▸ **What you are asked to do**: Within the records below, reproduce without change the lines from the line that has "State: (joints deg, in" through the line that has "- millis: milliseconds", and only those.

▸ **Input for this task**:

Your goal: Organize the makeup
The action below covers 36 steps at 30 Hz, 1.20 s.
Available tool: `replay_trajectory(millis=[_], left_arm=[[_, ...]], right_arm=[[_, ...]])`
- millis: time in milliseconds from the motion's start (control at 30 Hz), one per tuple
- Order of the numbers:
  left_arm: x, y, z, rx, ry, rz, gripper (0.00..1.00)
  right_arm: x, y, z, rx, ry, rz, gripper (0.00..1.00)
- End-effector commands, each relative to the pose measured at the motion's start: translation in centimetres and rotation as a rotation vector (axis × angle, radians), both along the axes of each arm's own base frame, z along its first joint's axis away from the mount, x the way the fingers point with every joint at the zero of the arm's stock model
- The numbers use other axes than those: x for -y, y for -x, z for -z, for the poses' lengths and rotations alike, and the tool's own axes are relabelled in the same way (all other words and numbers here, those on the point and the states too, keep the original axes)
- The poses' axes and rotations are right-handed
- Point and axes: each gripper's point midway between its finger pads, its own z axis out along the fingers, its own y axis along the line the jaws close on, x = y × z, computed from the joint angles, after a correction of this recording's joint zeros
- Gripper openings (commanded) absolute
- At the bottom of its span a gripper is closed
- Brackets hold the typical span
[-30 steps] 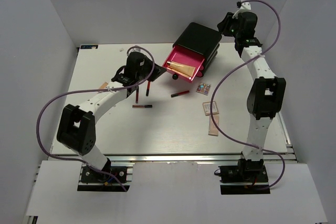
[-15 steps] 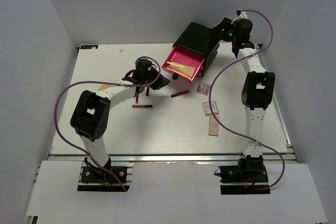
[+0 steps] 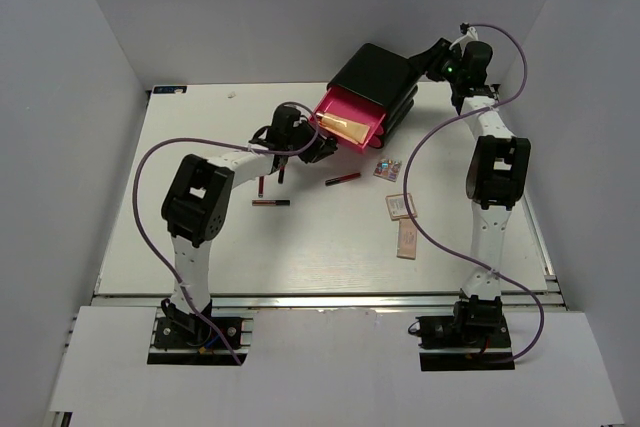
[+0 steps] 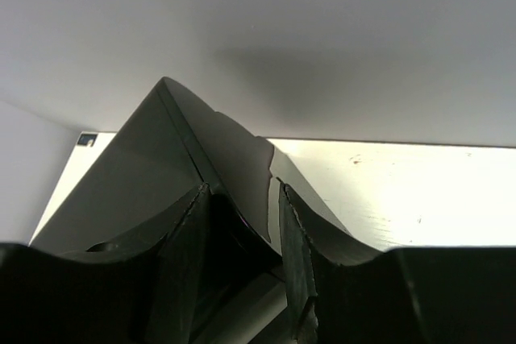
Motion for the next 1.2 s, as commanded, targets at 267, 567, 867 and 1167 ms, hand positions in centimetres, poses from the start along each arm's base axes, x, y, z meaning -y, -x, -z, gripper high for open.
replay_trajectory(millis=[267,567,867,1167], left_arm=[[2.7,-4.0,-9.3,0.253,0.120,0.055,0.27],[3.4,-6.6,-9.0,0.244,0.103,0.061,0.27],[2.5,-5.6,-9.5,0.255,0.107,0.048,0.17],[-0.9,-2.8,-6.6,0.197,0.004,-0.024,0.50]], right_arm=[[-4.2,4.5,2.2,-0.112,-0.003,-0.225,0.44],[-4.2,5.5,2.5,-0.119,0.032,-0.235,0.46],[-4.3,6.4,2.3,-0.106,0.059,-0.260,0.52],[-2.8,6.0,-0.4,-0.021,0.094,-0.235,0.89]])
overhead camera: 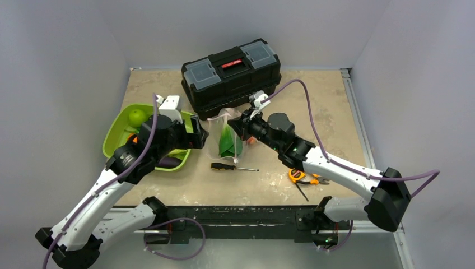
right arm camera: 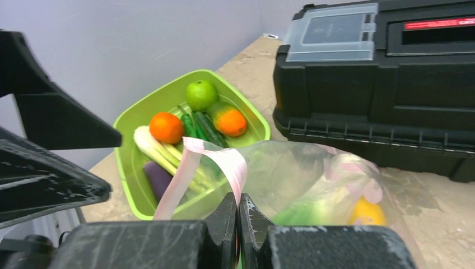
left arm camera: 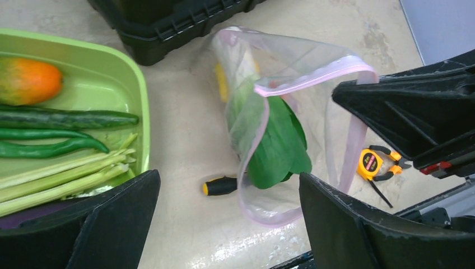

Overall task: Place the food in the zip-top bag and seal the zipper
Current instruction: Place the fake vegetable in the zipper food storage bag, then pick up the fake fruit from the bin.

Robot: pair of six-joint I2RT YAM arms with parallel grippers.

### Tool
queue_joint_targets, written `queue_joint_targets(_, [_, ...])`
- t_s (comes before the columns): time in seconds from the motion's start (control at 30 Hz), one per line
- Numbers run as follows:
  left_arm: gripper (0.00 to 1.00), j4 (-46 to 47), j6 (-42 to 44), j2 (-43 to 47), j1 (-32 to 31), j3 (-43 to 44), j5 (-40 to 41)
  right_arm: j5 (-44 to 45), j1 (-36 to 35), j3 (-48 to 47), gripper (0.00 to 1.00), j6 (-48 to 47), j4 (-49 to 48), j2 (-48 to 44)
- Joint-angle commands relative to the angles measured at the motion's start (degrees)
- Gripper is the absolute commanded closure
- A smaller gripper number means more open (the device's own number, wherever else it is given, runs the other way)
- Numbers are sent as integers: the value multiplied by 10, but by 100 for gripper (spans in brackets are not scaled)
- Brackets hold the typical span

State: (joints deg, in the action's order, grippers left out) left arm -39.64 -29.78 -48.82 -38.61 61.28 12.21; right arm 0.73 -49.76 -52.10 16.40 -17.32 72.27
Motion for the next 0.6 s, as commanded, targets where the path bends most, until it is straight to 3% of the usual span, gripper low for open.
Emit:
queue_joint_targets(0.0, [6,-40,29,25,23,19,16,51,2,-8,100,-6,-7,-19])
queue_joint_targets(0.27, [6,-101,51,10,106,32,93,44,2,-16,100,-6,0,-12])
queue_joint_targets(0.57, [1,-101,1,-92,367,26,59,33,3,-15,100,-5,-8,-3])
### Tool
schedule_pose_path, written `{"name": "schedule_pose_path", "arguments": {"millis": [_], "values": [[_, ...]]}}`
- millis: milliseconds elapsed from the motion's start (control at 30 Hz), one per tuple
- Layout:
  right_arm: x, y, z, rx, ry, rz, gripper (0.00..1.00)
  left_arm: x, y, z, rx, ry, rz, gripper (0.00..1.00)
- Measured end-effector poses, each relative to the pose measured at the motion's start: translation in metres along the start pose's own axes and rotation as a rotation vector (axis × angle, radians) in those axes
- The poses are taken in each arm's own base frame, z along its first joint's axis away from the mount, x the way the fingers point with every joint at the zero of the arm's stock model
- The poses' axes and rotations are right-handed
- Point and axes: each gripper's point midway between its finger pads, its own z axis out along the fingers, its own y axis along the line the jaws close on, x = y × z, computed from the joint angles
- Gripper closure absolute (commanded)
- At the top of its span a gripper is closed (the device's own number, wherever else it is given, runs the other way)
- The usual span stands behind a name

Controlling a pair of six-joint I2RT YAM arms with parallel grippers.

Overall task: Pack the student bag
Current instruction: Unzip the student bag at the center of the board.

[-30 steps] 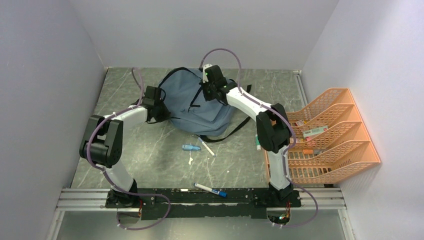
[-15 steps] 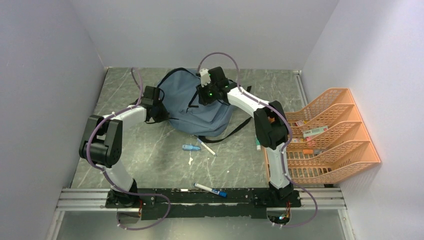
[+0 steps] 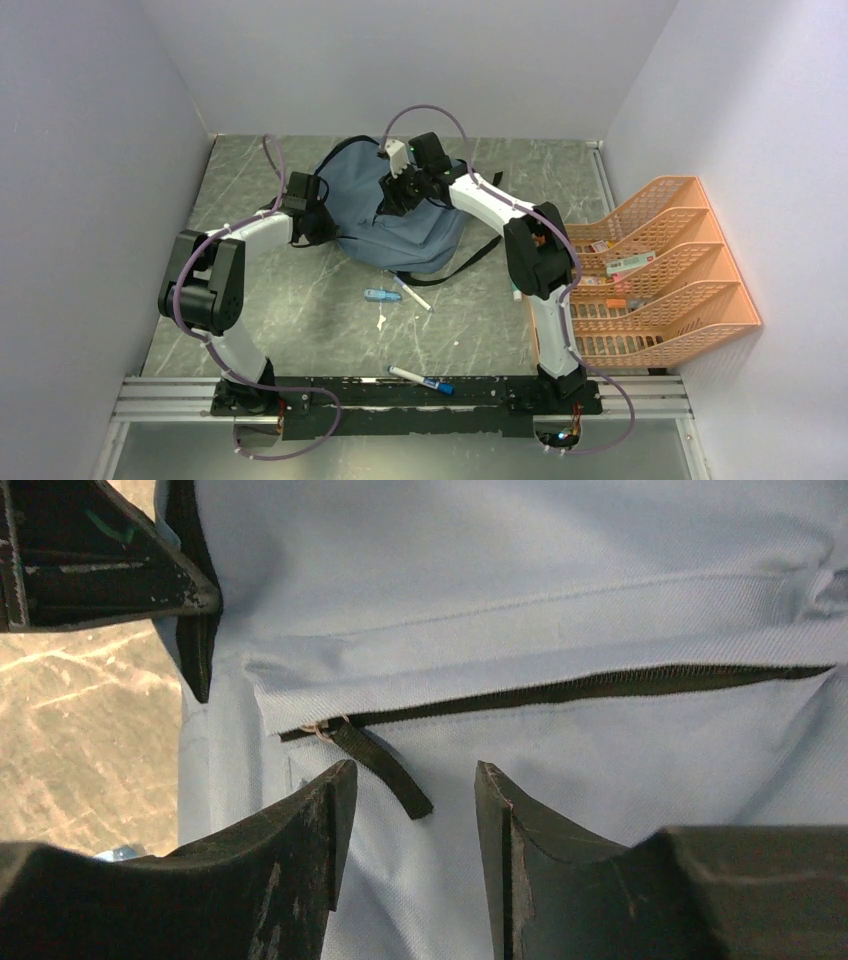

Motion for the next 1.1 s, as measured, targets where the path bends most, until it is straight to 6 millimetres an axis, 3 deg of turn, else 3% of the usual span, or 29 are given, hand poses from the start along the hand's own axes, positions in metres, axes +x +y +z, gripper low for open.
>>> {"name": "schedule_pose_path", "arguments": {"millis": [200,433,567,900,1100], "values": [[-0.009,0.007,0.006,-0.021,-0.007,-0.045,0.49,0.0,0.0,0.0,0.003,0.002,0.002,0.95],[0.007,0.019,0.02,-0.036,0.051,-0.07,0.55,0.0,0.0,0.0,0.004,0.004,0.0,0.95],[0.012,0.019,0.026,-0.04,0.069,-0.075,0.62,0.0,0.0,0.0,0.004,0.004,0.0,0.95],[0.017,0.016,0.027,-0.001,0.096,-0.077,1.0,0.0,0.0,0.0,0.005,0.005,-0.001,0.95],[0.015,0.008,0.025,0.057,0.09,-0.062,1.0,0.0,0.0,0.0,0.005,0.006,-0.001,0.95]]}}
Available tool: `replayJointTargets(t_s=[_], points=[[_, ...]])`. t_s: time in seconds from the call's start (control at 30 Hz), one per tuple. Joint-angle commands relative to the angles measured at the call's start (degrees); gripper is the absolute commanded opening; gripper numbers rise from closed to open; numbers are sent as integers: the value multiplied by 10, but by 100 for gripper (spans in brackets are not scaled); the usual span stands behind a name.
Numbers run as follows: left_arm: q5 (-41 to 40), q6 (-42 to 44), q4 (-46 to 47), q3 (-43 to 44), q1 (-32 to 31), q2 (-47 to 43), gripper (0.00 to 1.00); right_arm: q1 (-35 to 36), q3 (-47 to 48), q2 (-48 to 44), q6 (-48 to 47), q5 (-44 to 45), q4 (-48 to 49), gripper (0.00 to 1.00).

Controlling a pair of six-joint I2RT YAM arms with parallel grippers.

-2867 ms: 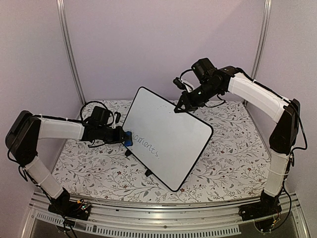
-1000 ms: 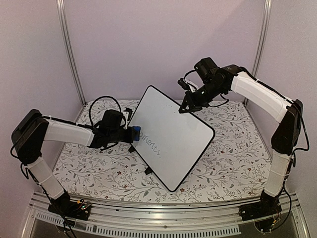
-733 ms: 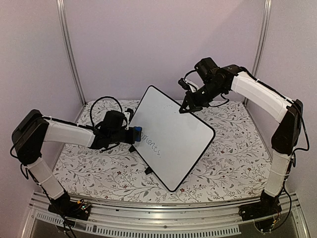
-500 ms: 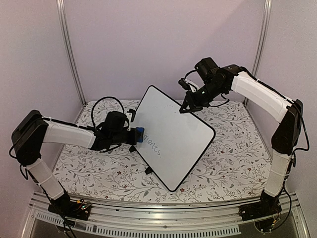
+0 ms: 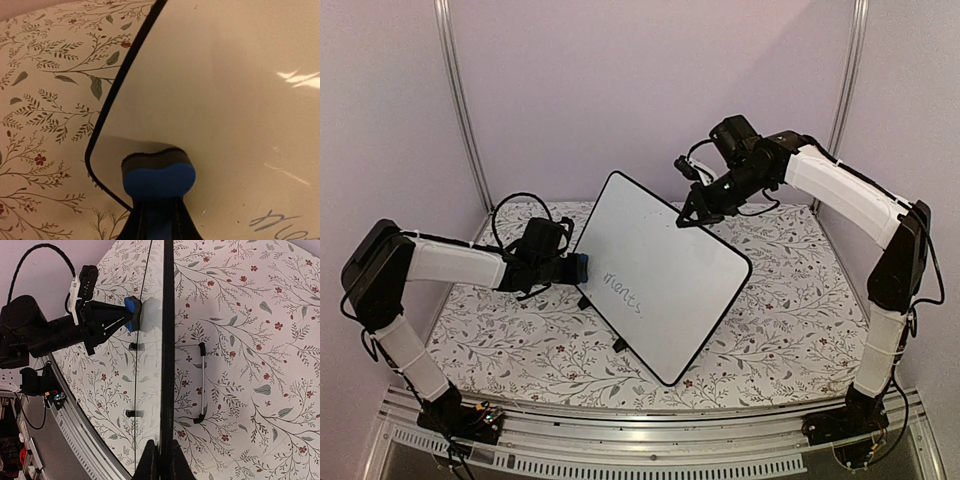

▸ **Response to this exercise**:
State: (joints deg, in the action's order, grippers left out) left arm -39.64 -29.78 -48.82 -38.61 61.28 12.21; right arm 0.73 -49.76 -52.10 16.40 -17.32 72.27
Motion for the next 0.6 s, as commanded, targets where the path bends most, until it is straight to 3% of the usual span, gripper low for open.
Emit:
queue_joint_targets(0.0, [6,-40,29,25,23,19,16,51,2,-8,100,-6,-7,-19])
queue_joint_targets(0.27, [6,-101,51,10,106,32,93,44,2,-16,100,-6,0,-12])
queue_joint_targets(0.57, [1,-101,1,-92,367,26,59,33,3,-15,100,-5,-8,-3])
### Tool
schedule_pose_path, written `{"name": "schedule_pose_path", "arguments": {"millis": [_], "values": [[_, ...]]}}`
- millis: milliseconds elapsed from the motion's start (control at 30 Hz), one per tuple

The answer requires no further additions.